Work order.
The required output is a single number: how many lines of the material contain the string "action".

Information provided.

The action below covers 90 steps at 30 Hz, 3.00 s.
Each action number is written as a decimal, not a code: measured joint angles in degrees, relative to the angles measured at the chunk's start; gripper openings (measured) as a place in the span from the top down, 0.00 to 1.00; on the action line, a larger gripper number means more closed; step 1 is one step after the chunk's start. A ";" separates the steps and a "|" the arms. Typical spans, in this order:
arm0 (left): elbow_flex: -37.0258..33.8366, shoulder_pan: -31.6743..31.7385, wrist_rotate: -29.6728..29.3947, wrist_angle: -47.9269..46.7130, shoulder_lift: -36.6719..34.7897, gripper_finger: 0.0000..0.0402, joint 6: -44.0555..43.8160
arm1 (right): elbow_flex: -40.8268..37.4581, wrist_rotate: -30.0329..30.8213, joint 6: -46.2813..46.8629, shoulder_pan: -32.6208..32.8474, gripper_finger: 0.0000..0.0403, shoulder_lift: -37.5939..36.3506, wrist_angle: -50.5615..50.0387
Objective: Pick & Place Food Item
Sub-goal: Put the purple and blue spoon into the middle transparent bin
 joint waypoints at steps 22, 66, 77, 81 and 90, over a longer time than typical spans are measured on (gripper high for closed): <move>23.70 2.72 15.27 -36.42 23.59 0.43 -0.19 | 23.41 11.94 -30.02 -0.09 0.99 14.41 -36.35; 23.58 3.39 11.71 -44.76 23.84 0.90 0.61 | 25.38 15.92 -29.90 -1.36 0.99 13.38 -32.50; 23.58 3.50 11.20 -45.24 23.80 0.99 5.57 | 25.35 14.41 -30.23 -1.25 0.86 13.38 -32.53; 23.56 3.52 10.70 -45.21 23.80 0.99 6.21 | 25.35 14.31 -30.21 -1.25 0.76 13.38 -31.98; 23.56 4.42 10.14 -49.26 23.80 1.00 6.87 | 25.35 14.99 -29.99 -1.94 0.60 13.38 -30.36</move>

Result for this task.
2